Die Härte des Wassers misst man mit
Karbonathärte (KH) und deutsche Härtegrade (dH). Der Härtegrad gibt an, wie hart, also mineralienhaltig (überwiegend Kalk) das Wasser ist. Die Gesamthärte gibt die Summe der Konzentrationen der Kationen von Erdalkalimetallen in Wasser an.
Ammoniak ist ein giftiger Stoff, der insbesondere bei Verwesung entstehen kann. Bereits geringe Mengen sind für wirbellose tödlich; auch Menschen können bei hohen Konzentrationen sterben.
Nitrat ist ungiftig und stellt einen guten Nährstoff für Pflanzen dar.
Das Abbauprodukt von Nitrat ist
Nitrit; dieses ist giftig und sollte in Aquarien unbedingt vermieden werden! Nitrit ist das letzte Produkt in der Abbaukette. Da dieses nicht mehr umgewandelt wird, muss es durch Wasserwechsel entfernt werden.

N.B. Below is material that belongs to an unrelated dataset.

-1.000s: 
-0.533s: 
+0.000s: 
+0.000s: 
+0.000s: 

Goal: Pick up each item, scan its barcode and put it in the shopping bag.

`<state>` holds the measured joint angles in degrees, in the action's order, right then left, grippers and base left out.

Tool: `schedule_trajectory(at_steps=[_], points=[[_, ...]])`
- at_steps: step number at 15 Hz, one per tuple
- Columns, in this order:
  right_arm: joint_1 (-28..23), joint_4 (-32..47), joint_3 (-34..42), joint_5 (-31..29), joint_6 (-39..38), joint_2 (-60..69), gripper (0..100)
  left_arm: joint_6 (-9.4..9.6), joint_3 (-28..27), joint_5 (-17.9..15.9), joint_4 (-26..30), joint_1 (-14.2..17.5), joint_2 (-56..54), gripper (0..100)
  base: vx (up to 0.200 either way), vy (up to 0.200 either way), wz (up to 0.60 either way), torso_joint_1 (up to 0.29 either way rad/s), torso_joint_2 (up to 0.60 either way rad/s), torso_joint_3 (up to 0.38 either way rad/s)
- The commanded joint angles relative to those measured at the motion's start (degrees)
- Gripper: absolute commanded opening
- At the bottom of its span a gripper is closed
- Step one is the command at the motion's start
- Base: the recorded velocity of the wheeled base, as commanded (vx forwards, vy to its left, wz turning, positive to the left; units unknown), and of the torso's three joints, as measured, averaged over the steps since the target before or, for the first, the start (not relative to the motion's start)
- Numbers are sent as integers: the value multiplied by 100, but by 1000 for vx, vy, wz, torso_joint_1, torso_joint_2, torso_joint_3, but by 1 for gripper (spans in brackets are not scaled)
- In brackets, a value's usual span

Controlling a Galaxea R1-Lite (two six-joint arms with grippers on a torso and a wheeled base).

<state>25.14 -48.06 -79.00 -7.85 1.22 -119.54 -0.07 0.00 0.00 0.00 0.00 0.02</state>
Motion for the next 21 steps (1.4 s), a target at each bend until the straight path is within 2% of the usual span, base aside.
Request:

Gerade in der Einlaufzeit können die Werte stark schwanken und es kommt nach einigen Tagen zu einem starken Nitrat-Anstieg, weshalb man Tiere erst nach der
Einlaufphase einsetzen sollte.
Um die Wasserwerte zu messen kann man entweder Messstreifen nutzen (relativ ungenau) oder auf die wesentlich genaueren aber teureren Tröpfchentests zurückgreifen. Auch kann man einige Werte wie den pH-Wert mit elektronischen Messgeräten oder chemischen Dauertests (sinnvoll bei CO2-Zugabe) feststellen. Diese sind aber sehr teuer und lohnen nur in den seltensten Fällen.